A blackened tooth from a decade-old basketball injury.

An average of four hours of sleep a night.

A tumultuous set of faculty meetings, in meetings, out meetings, and every other type of meeting in between.

An early bus I missed, followed by a late train that took 15 minutes off my preparation time.

A snide remark by colleagues.

A set of bills ankle-deep tightening the noose ’round my neck.

A few uncompleted projects.

And a sense that perhaps I didn’t teach every child in my class the best I possibly could.

Friday gave me a plethora of reasons to not want to smile. Earning my Fridays with a full schedule of getting kids to work, adults to listen to more than the sounds of their own voices, and the world to give me a 15-minute break just didn’t seem worth it, really.

Yet, when the last bell sounded, my skin still glowed from another set of lessons for the week, a glossy grunge only visible to those who do this teaching thing the way we do. When passion emanates from our pores and after negotiating our professional duties and personal dedication to social justice, I crank up the music just loud enough to hear from a five-classroom radius.

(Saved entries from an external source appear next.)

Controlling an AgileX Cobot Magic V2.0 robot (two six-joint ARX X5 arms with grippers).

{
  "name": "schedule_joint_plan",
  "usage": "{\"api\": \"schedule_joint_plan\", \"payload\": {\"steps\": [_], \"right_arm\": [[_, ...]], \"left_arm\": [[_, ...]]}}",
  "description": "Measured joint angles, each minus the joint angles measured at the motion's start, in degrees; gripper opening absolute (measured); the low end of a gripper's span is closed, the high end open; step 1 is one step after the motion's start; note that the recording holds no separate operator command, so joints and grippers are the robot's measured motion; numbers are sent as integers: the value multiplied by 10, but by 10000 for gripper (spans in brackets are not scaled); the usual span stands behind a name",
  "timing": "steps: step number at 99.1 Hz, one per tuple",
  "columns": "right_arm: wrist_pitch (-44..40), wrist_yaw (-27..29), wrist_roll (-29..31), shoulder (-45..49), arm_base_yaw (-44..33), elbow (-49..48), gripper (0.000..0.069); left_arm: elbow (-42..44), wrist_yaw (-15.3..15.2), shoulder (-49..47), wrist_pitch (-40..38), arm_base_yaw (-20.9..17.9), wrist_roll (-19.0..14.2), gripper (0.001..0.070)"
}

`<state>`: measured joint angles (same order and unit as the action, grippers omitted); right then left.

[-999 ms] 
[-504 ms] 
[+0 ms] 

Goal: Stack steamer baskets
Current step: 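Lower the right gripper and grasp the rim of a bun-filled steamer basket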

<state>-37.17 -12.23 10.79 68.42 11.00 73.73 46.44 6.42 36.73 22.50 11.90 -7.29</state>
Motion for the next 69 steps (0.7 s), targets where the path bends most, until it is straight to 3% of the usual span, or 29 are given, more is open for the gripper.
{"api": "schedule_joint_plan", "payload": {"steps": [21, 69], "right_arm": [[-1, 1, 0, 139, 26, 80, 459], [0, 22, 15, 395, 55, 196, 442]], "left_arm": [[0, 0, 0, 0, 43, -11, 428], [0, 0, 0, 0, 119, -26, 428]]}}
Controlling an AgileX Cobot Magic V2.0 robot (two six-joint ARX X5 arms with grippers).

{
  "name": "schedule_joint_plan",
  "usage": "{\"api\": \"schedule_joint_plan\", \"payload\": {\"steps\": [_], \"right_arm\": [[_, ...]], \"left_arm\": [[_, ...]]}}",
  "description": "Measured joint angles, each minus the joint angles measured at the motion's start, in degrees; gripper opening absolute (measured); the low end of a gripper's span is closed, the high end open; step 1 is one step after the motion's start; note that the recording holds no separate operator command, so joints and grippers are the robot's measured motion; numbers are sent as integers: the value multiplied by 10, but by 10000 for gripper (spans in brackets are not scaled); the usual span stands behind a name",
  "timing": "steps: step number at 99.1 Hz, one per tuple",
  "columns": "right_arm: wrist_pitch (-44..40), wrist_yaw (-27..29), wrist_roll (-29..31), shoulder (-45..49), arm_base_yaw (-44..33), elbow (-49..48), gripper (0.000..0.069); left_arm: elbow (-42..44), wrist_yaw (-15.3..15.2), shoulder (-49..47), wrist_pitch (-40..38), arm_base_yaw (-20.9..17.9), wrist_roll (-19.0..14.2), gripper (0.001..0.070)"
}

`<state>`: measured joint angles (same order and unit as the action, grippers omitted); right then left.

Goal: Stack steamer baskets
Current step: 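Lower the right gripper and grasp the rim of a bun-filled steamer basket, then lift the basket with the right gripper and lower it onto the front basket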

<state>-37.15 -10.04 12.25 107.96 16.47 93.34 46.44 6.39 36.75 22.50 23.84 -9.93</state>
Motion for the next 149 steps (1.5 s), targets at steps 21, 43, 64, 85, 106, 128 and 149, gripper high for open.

I could have scurried along with everyone else at 2:20pm, but I sat in this glow, coming to a few realizations:

  1. It’s OK for me to smile every once in a while, even when this going gets too tough.
  2. It’s OK to shock if it makes people readjust their chairs.
  3. (As a corollary to #2) It’s OK for me to be more honest, especially when I no longer have a title.

We trust that life will continue to teach us these lessons, punching away at our contradictions, reminding us of things we thought we’d conquered before. Yet, if there’s anything I learned, it’s that the glow I acquired the previous Friday becomes the alloy in my bones for the week after. It keeps us invigorated when we can only contemplate growing broader shoulders for our burdens.

When it’s said we don’t have a leg to stand on, we show them four. When they say our resolutions are baseless, we show them a concrete foundation. When it’s said they can’t understand what we’re getting at, we wait until they get it. We have every right to be who we are, and be a better person for withering the torments that want us to be otherwise.